London’s Tom Leighton created the images by digitally altering real photographs. In 2007, the art magazine Art of England said Leighton’s images “appear to be of existing places but are instead imaginary Utopian cityscapes.”

“They aim to capture at once the beauty and paranoia within mass culture, the crowd and the architecture that houses this.”

Familiar cities, explains the article, “are deconstructed and retranslated, disregarding the constraints of physical possibilities, akin to a memory.”

Tom Leighton

In Venice 4 (left), Wacker Drive appears to overlook a crowded Italian piazza. Under a sky filled with parachutes, Marina City, prominent in the background, sits next to mountains. Space between the two towers is efficiently filled by what appears to be Marina City’s new neighbor in real life, 353 North Clark.

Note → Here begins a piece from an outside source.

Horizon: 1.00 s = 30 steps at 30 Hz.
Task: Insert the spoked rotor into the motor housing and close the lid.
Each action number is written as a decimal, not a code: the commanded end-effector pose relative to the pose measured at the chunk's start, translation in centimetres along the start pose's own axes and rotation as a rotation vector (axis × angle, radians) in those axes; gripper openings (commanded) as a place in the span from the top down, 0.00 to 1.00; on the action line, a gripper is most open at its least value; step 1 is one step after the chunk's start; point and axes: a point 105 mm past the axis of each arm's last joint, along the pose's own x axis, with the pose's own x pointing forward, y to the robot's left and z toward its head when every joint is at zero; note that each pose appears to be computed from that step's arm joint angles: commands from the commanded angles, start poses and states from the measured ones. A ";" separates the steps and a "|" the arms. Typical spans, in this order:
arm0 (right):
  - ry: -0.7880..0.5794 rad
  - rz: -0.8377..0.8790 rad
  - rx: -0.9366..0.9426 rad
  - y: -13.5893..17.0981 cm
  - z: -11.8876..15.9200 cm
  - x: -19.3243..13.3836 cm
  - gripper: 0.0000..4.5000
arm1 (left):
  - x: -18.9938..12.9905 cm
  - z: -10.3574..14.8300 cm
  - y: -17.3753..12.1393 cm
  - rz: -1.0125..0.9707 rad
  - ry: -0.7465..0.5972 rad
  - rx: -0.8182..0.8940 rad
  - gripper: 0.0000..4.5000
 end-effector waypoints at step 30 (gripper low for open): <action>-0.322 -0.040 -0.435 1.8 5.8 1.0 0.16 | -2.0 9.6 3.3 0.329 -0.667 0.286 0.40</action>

Leighton said in 2007 that he tries to balance his images between real and fictional. “As much as I pull apart to construct my urban view, I also aim to create a believable view of the world.”

In 2006, at the age of 25, Leighton won two big art awards in the U.K. His work has been exhibited in London, Paris, Tokyo, and in the U.S. After appearing at Merchandise Mart earlier this month, the images will be on display later this week in San Francisco. He is represented by The Cynthia Corbett Gallery of London.